La fatiga no siempre llega tras el esfuerzo físico. A menudo se construye en silencio frente a una pantalla, entre reuniones, notificaciones y decisiones que se acumulan durante horas. La jornada termina, pero el compromiso no: queda la sensación persistente de tener algo pendiente. Cuando la conexión es permanente y las pausas desaparecen, el cansancio puede llegar a instalarse como parte de la rutina laboral.
El problema va más allá de un simple cansancio. En su informe de abril de 2026, la Organización Internacional del Trabajo (OIT) identifica las altas demandas laborales, las jornadas extensas, la baja autonomía y la inseguridad laboral entre los principales riesgos psicosociales. Estos factores se asocian con más de 840.000 muertes al año y una importante pérdida de años de vida saludable debido a enfermedades y discapacidades relacionadas con el trabajo. Para las empresas, la fatiga también implica menor productividad, más errores, ausentismo y rotación de personal.

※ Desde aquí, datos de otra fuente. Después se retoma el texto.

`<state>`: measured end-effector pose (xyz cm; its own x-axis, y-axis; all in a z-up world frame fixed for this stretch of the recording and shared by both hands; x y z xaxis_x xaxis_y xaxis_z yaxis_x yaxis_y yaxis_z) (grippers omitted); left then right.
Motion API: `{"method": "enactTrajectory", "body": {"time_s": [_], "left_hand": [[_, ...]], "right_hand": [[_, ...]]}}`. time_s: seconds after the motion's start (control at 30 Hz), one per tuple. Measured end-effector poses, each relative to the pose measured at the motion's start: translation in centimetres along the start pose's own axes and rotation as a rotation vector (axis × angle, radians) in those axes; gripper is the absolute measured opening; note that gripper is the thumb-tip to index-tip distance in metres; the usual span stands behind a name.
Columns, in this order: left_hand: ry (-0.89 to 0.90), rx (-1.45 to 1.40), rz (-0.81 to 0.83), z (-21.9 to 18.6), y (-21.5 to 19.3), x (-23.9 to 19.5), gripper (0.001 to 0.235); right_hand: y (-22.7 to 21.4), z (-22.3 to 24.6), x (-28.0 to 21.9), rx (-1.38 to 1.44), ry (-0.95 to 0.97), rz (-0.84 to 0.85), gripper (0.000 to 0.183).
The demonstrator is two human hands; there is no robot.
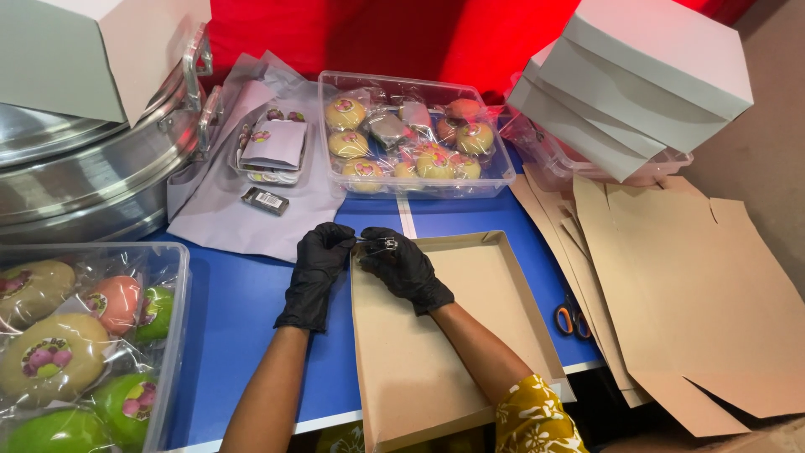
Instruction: Assembling a cardboard pastry box by folding the edges and stapling the corners.
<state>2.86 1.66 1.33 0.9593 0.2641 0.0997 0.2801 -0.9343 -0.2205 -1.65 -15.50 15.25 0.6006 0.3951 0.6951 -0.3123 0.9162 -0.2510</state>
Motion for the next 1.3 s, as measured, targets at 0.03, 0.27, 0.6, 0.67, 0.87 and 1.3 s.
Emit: {"method": "enactTrajectory", "body": {"time_s": [0.03,0.27,0.6,0.67,0.87,1.3], "left_hand": [[0.000,-0.010,0.000,0.0,0.0,0.0,0.017],[-0.014,-0.040,-0.001,-0.8,-0.2,-0.3,0.018],[-0.017,-0.034,0.025,-2.1,-0.7,-1.2,0.018],[-0.016,0.086,0.041,-2.8,-0.7,-1.4,0.018],[0.124,0.407,0.166,-2.1,0.8,0.3,0.023],[0.168,0.469,0.075,-4.1,-0.1,-1.6,0.021]], "right_hand": [[0.0,-0.3,0.0,0.016,-0.003,0.006,0.021],[0.2,-1.5,-0.9,0.028,0.026,-0.003,0.016],[-1.3,-2.9,-1.3,-0.126,-0.083,-0.163,0.026],[-2.3,-5.0,-1.4,0.083,0.109,-0.360,0.035],[-3.3,-7.0,-2.1,0.140,0.163,-0.458,0.037],[-1.2,-4.0,-1.7,0.031,0.154,-0.185,0.034]]}}
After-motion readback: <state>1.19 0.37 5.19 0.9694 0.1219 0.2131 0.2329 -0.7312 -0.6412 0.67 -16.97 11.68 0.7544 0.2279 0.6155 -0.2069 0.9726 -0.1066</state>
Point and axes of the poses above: each hand's wrist, its own x-axis towards the middle knuckle, its own y-axis out of the palm, z = x × y, the point moved 5 cm from there along x, towards the middle knuckle, and after that the axes turned 8 degrees about x, right-handed, at the moved point
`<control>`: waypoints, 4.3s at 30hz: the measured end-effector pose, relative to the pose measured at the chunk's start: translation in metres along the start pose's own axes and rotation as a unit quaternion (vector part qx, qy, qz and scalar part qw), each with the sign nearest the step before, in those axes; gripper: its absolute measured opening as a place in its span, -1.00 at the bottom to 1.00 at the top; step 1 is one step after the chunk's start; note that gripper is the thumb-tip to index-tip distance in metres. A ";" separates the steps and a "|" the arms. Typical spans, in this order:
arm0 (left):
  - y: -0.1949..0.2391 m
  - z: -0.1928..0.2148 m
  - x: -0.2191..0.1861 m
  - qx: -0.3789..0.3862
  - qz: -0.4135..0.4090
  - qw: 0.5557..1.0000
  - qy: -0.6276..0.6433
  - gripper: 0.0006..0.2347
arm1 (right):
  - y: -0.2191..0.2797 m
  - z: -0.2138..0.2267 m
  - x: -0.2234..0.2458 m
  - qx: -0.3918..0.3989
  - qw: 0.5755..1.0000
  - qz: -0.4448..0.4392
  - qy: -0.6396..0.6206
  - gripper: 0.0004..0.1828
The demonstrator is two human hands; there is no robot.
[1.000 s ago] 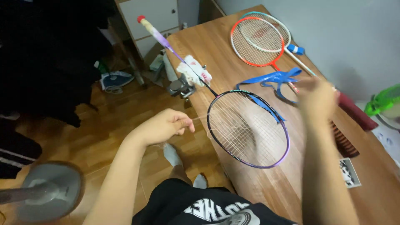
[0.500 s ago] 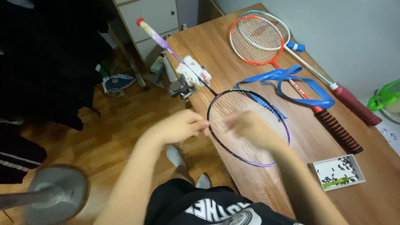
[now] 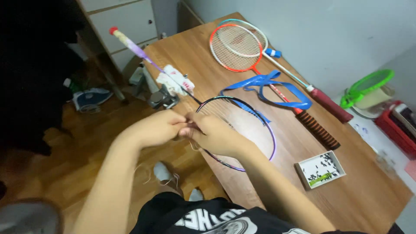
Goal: The person strings a badminton racket by hand, threading white string through the frame holes and pulling it tight. They use a blue plastic tool to guide the string and a green tool to pull it through the frame. The racket is clamped to a wooden table during the process.
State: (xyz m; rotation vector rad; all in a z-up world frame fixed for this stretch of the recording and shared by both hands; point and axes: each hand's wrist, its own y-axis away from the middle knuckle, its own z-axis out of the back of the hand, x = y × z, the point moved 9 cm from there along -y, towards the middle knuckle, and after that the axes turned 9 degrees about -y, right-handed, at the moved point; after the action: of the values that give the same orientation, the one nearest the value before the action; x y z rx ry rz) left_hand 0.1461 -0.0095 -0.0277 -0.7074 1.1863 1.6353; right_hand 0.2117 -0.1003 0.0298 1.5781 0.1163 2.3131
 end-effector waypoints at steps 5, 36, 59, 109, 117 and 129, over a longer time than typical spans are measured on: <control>0.041 0.042 0.017 -0.063 0.083 0.993 -0.060 -0.69 | -0.013 0.107 -0.117 -0.243 0.967 0.049 0.049 -0.60; 0.054 0.030 0.078 -0.023 0.199 0.973 0.119 -0.70 | 0.148 0.241 -0.185 -0.651 0.739 -0.168 0.039 -0.70; 0.057 0.020 0.075 -0.010 0.218 0.970 0.107 -0.66 | 0.097 0.172 -0.163 -0.507 0.860 -0.057 0.021 -0.76; 0.117 0.069 -0.016 -0.310 -0.119 0.807 0.488 -0.70 | 0.061 -0.191 -0.027 0.294 0.932 0.206 -0.051 -0.79; 0.148 0.066 0.002 -0.376 -0.026 0.880 0.288 -0.73 | 0.046 0.032 -0.100 -0.174 0.974 0.137 -0.040 -0.50; 0.150 0.080 0.050 -0.388 0.069 0.887 0.239 -0.65 | 0.091 0.135 -0.178 -0.460 0.874 -0.132 0.080 -0.76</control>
State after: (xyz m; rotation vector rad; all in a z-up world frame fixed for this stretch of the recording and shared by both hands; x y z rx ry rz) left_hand -0.0046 0.0730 0.0141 -1.6371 0.8782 2.1458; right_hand 0.3728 -0.2594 -0.0543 0.8126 -0.6068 1.8131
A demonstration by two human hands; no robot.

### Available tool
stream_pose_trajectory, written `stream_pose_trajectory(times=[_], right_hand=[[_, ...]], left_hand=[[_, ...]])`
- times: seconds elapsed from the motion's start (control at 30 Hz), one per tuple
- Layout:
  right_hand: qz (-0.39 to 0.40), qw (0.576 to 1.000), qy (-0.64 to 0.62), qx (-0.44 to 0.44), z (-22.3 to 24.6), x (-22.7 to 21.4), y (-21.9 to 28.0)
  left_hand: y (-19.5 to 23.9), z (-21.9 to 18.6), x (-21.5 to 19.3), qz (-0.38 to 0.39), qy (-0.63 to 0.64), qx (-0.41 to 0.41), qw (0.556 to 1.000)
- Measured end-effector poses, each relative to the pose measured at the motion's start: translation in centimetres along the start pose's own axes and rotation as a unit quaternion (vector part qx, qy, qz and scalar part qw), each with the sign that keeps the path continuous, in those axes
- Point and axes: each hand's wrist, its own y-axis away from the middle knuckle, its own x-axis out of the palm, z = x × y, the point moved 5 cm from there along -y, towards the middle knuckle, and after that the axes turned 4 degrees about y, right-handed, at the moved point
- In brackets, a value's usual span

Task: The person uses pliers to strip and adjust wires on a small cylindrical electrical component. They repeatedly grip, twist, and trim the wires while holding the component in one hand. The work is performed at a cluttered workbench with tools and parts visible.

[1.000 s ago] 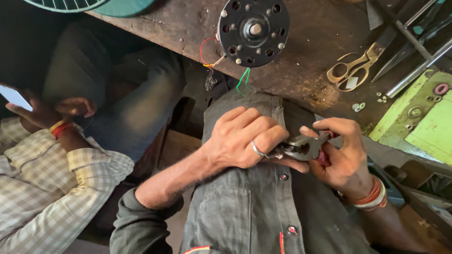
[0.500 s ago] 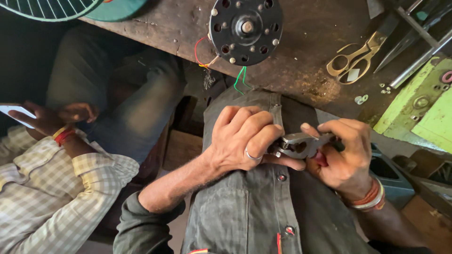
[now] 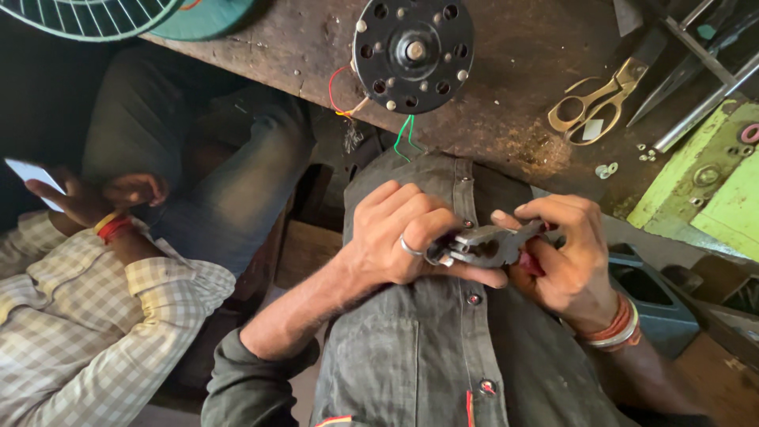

A este escenario se suma la hiperconectividad. Aunque la tecnología facilita los procesos, la OIT advierte que la digitalización y la dificultad para desconectarse son nuevos desafíos que desdibujan los límites entre el empleo y la vida personal. Este estado de alerta continuo impacta en la salud: la OMS señala que el estrés crónico puede detonar ansiedad, irritabilidad, dolores físicos y problemas de sueño, mientras que el cansancio y el burnout responden a dinámicas distintas.
Por otro lado, el desgaste no solo es corporal; múltiples demandas y decisiones constantes también agotan la mente. Un estudio de 2025, realizado con 20 docentes de Santa Elena en Ecuador, encontró que el 65% percibía que las demandas laborales superan su capacidad, con fatiga, irritabilidad y problemas de concentración y sueño. Aunque no representa a todos los trabajadores del país, evidencia el impacto de la presión constante y la falta de descansos.
Se genera así un círculo vicioso: más demandas, menos tiempo de recuperación y menor capacidad de respuesta. Trabajar más horas para terminar lo pendiente no resuelve el problema; suele prolongar el agotamiento.
“La prevención no debería comenzar cuando una persona ya está agotada. Una organización saludable debe identificar las causas de la sobrecarga y actuar a tiempo. Las pausas, la organización de tareas y los espacios de desconexión son parte de una cultura preventiva que protege a las personas y favorece un trabajo de calidad”, señala la Dra. Carla Cevallos, jefe de Seguridad, Salud y Ambiente de Laboratorios Bagó.
En la práctica, la investigación ecuatoriana y los especialistas proponen acciones concretas:
➔ Pausas y desconexión: hacer descansos reales durante tareas exigentes y fijar límites de conexión fuera del horario laboral, según lo permita el puesto.
➔ Gestión de tareas: priorizar actividades para evitar que todo sea urgente, reducir la multitarea y rediseñar cargas de trabajo.
➔ Bienestar personal: Proteger el sueño, resguardar los espacios personales e incorporar movimiento en jornadas sedentarias.
➔ Comunicación y monitoreo: reportar la sobrecarga a tiempo, monitorear indicadores de estrés, fortalecer el apoyo social, dar mayor autonomía e implementar programas preventivos en las empresas.
No todo cansancio es una enfermedad, pero tampoco debe normalizarse. Sentir que la presión afecta el ánimo, el sueño o la rutina es una señal para detenerse y buscar apoyo. La fatiga silenciosa permite seguir funcionando mientras aumenta el costo de hacerlo; prevenirla no significa trabajar menos, sino crear las condiciones para trabajar bien sin convertir el agotamiento en la nueva normalidad.